Aber noch während einen der Verdacht beschleicht, dass Picasso hier nicht nur kräftig im blauen Farbtopf, sondern auch die Vermarktungstrommel des Melancholiemalers gerührt hat, erkennt man, dass sich unter der bleiernen Bläue das Leben rührt. Die Frau mit dem Schal, die krumm in ihrer Zelle sitzt, ist nicht resigniert, sondern in Rage. Und das weißliche linke Auge von La Célestina, der halbblinden Kupplerin, verfolgt einen noch meterweit. Die Farbe ist nur ein Kokon. Dahinter kommt etwas zur Welt.

Es zeigt sich zunächst nur verhalten. Der Symbolismus geht, und mit ihm kehren echte Menschen zurück auf die Leinwände und Pappen, auf denen Picasso, zu jener Zeit mittellos, ersatzweise malte. Er kehrt auch den Spitälern und Gefängnissen den Rücken, in denen er bislang seine Themen gesucht hatte, und malt nun Madeleine, seine Geliebte, und die Figuren des Zirkus, der ihn begeistert. Auch die Palette hellt sich auf, doch das zarte Rosa, das nun heraufdämmert und dieser neuen Periode ihren Namen gibt, ist nicht unbedingt Zeichen neuer Lebenslust. Im Gegenteil, der Kontrast zwischen dem grazilen, sinnlichen Körper und dem abweisenden, harten Gesicht der Femme en chemise ist brutal.

Hart sind auch die Kindmänner der Harlekine. In der Gouache Comédien et enfant (1905) legt der Vater seinem Kind mit unendlicher Zärtlichkeit die Hände auf die Schultern. Doch mit unbewegter Miene sehen beide in verschiedene Richtungen, als hätten sie nichts miteinander zu tun.
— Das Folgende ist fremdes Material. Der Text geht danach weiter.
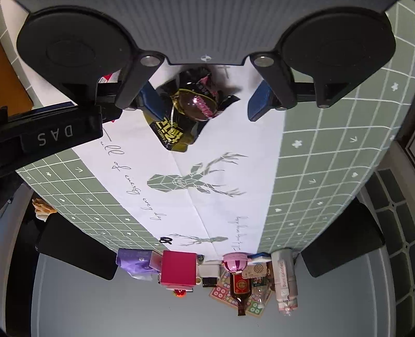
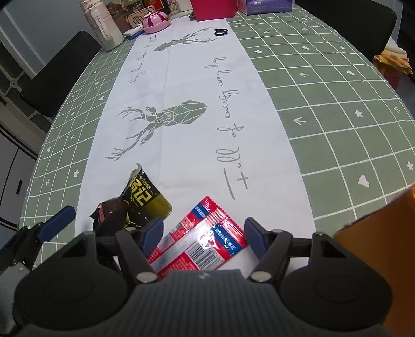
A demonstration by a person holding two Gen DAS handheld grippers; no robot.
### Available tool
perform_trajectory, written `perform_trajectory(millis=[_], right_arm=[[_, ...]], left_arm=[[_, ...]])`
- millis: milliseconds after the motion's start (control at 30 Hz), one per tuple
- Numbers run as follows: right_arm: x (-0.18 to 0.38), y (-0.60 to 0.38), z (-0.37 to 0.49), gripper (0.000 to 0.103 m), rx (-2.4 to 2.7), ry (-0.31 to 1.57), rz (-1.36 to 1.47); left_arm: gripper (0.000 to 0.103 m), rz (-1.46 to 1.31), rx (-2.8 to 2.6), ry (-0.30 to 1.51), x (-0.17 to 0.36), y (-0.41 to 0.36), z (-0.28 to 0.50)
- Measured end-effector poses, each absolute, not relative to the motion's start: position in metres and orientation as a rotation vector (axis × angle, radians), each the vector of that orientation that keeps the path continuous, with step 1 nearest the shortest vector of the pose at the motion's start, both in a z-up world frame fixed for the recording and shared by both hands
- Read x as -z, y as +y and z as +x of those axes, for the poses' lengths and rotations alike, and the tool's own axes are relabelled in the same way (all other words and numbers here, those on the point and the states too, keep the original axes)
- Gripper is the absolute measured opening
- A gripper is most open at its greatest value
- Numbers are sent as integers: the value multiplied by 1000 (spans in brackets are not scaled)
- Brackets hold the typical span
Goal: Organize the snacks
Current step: 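Grasp the dark candy bag with the left gripper while the right grasps the red strip pack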
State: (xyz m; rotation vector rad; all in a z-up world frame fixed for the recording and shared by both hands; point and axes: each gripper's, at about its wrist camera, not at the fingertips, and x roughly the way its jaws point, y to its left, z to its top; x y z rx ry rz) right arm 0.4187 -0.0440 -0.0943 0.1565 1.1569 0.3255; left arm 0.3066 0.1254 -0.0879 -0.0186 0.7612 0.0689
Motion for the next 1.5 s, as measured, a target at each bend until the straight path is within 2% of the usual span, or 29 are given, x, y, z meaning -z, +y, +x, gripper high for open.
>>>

Keine Werkgruppe zuvor oder danach ist so bewegend, hat eine solche psychologische Kraft und ergreifende Schönheit wie die Bilder, die um das Jahr 1905 entstanden.

Das muss auch der legendäre Pariser Kunsthändler Vollard so gesehen haben, der Picassos komplettes Atelier leer kauft. Dieser reist, beflügelt von Geld, Anerkennung und neuen Geliebten, nach Spanien. Und dort, in der Einfachheit eines Bergdorfs in den Pyrenäen, ist es dann passiert: Picasso entdeckt den Körper. Und er merkt: Er braucht die Kleider nicht, die Stoffe, Themen und Geschichten, um zu malen. Er braucht nur das nackte Fleisch des Menschen. Mit einem Mal ist alle Trübsal, alle Härte aus den Gestalten verschwunden, die eben noch hageren Wangen und Arme werden rund und proper. Es ist, als hätte Picasso Blut in den Organismus gepumpt, so rosig und gesund stehen die Männer und Frauen in ihrer blanken Kraft und Unschuld da. Man sieht, Picasso hat, nach langer Suche, seinen Nullpunkt, seinen Urstoff der Kunst gefunden: den Leib.

Nun muss er ihn noch erkunden, er wird ihn strecken und stauchen, wird ihn zerlegen und wieder zusammensetzen, in der Bewegung zergliedern und, weil der Körper in seiner Fülle unendlich ist, von vielen Seiten gleichzeitig malen, modellieren und zeichnen. Er wird Picasso geworden sein.

Die Ausstellung in Riehen bei Basel läuft bis zum 26. Mai (www.fondationbeyeler.ch). Sehr zu empfehlen ist der bei Hatje Cantz erschienene Katalog.